A Kentucky institute takes seriously the proposition that families are key partners in learning.
Huddled around banquet tables in a hotel ballroom here, the participants begin to list on large sheets of paper the obstacles that keep parents from getting involved in their children’s schools.
A lack of transportation, economic problems, cultural differences, and administrative resistance are some of the ideas they jot down. Others include feelings of intimidation, low educational levels, a lack of after-school care, and evening work shifts.
Drawing up the lists is one of the first assignments for trainees in this year’s Commonwealth Institute for Parent Leadership. The intensive, three-weekend program is designed to equip Kentucky parents with detailed knowledge about the state’s school accountability system and give them the confidence to ask school officials tough questions about student performance.
The concerns they write down are familiar to the 21 women in this room on a Friday in August.
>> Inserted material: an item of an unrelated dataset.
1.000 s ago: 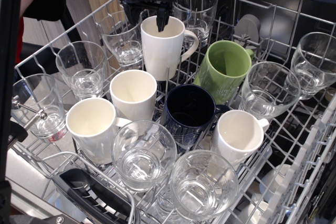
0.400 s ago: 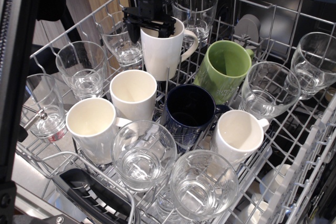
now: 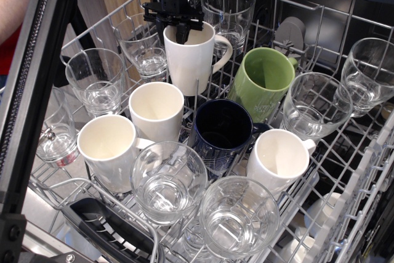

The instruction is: Pick up any cup

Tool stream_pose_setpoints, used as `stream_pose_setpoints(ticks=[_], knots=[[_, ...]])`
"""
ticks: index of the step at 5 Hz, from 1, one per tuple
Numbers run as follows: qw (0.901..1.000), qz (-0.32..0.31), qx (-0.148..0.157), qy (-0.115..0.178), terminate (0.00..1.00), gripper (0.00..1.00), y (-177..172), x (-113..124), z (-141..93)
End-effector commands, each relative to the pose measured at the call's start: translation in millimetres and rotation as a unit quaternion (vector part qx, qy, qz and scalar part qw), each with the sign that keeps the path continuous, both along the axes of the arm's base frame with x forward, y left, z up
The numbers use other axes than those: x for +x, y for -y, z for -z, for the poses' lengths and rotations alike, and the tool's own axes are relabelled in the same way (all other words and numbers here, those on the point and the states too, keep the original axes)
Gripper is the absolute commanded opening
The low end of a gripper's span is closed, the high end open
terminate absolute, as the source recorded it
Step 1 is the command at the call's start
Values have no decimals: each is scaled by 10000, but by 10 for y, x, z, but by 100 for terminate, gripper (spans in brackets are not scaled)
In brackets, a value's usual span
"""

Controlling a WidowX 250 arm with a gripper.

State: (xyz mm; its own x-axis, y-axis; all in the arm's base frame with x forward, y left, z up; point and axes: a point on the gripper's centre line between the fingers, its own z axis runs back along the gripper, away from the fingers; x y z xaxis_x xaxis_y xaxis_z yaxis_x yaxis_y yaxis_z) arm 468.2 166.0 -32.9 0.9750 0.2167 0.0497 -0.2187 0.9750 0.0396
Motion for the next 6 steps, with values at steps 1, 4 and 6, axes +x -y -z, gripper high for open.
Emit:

After all, they are the reasons some of these Central Kentucky parents sought out the experience of attending the institute.
“I like our school—I don’t want to go back and burn it down and build it again,” says Genie Graf, a parent of four, including triplets at an elementary school in Midway. “But parent involvement is something we don’t have.”
But the institute’s curriculum goes well beyond preaching parent involvement. A project of the Prichard Committee for Academic Excellence—an influential, statewide citizens’ group whose recommendations helped shape the 1990 Kentucky Education Reform Act—the institute shows parents how to delve into the mounds of data on their own schools and use that information to set priorities among many issues that need attention.
Since the institute began in 1997, more than 1,100 parents have been trained.
What sets this program apart from most workshops aimed at parents is that each graduate of the institute is expected to commit to planning and executing a project that addresses an area of weakness in his or her school or district.
And it’s the way Commonwealth Institute for Parent Leadership is structured that has made it an example for other parent advocacy groups throughout the country, according to experts. The requirements of the federal No Child Left Behind Act have also led parent and citizen organizations to seek out the program’s proven style of parent training.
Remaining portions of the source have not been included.